## [ACTION ITEM]
Would you please output only the lines from the one containing "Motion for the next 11" through the end of the entries below, exactly as written?

## [GIVEN RECORDS]
------------------------

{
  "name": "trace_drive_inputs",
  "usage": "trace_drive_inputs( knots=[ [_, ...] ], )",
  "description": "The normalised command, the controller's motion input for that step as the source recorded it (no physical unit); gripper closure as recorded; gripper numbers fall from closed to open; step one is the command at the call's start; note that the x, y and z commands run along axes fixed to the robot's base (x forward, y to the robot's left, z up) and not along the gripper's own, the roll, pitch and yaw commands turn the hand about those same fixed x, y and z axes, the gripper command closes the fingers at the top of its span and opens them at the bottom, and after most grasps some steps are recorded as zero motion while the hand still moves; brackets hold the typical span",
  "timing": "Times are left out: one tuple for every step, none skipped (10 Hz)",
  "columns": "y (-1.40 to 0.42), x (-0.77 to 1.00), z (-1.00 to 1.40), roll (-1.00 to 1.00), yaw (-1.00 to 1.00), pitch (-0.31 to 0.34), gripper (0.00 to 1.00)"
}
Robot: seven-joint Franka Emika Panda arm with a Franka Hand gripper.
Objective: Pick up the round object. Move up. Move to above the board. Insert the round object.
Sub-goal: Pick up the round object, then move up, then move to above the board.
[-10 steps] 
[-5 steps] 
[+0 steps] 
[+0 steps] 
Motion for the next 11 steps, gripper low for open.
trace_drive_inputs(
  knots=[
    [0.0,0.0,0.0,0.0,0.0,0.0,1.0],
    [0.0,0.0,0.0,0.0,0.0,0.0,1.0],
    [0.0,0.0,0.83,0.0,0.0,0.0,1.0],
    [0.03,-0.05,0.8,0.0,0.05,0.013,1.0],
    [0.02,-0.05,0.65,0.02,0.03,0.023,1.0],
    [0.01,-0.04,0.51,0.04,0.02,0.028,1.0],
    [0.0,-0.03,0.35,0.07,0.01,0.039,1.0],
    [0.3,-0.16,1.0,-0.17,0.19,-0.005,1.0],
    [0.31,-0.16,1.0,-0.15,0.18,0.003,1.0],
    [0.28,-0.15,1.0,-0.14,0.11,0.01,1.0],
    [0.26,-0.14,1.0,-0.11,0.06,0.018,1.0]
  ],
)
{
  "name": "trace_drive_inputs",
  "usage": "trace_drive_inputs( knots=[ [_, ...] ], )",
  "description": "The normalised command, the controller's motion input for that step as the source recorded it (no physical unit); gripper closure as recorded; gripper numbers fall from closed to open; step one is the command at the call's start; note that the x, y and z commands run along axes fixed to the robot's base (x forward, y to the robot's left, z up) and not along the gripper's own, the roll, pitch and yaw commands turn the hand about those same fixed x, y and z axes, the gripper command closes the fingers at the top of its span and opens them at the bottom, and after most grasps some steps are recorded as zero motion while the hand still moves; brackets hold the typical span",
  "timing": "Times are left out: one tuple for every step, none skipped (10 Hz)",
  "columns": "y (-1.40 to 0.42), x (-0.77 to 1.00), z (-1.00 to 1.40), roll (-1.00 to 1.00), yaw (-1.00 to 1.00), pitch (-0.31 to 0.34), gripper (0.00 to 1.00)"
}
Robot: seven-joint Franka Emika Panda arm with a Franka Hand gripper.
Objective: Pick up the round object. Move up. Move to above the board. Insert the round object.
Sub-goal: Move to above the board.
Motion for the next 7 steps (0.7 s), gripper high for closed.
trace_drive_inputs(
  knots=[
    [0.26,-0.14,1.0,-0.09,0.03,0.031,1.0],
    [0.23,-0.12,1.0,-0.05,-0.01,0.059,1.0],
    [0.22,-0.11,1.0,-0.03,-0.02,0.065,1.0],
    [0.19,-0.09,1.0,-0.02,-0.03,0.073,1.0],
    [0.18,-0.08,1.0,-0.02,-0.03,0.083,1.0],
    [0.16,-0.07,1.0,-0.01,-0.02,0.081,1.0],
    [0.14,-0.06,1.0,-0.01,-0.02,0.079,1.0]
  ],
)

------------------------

## [ANSWER]
Motion for the next 11 steps, gripper low for open.
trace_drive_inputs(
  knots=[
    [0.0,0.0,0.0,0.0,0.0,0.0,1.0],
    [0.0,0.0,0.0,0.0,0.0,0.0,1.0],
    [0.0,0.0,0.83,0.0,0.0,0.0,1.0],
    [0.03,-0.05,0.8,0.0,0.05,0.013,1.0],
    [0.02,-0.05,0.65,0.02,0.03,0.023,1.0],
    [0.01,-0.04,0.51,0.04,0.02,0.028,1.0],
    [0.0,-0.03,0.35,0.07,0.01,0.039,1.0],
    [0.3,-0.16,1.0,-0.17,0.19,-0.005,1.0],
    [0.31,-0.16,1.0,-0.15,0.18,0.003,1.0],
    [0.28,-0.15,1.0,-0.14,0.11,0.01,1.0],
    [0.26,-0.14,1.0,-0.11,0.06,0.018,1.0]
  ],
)
{
  "name": "trace_drive_inputs",
  "usage": "trace_drive_inputs( knots=[ [_, ...] ], )",
  "description": "The normalised command, the controller's motion input for that step as the source recorded it (no physical unit); gripper closure as recorded; gripper numbers fall from closed to open; step one is the command at the call's start; note that the x, y and z commands run along axes fixed to the robot's base (x forward, y to the robot's left, z up) and not along the gripper's own, the roll, pitch and yaw commands turn the hand about those same fixed x, y and z axes, the gripper command closes the fingers at the top of its span and opens them at the bottom, and after most grasps some steps are recorded as zero motion while the hand still moves; brackets hold the typical span",
  "timing": "Times are left out: one tuple for every step, none skipped (10 Hz)",
  "columns": "y (-1.40 to 0.42), x (-0.77 to 1.00), z (-1.00 to 1.40), roll (-1.00 to 1.00), yaw (-1.00 to 1.00), pitch (-0.31 to 0.34), gripper (0.00 to 1.00)"
}
Robot: seven-joint Franka Emika Panda arm with a Franka Hand gripper.
Objective: Pick up the round object. Move up. Move to above the board. Insert the round object.
Sub-goal: Move to above the board.
Motion for the next 7 steps (0.7 s), gripper high for closed.
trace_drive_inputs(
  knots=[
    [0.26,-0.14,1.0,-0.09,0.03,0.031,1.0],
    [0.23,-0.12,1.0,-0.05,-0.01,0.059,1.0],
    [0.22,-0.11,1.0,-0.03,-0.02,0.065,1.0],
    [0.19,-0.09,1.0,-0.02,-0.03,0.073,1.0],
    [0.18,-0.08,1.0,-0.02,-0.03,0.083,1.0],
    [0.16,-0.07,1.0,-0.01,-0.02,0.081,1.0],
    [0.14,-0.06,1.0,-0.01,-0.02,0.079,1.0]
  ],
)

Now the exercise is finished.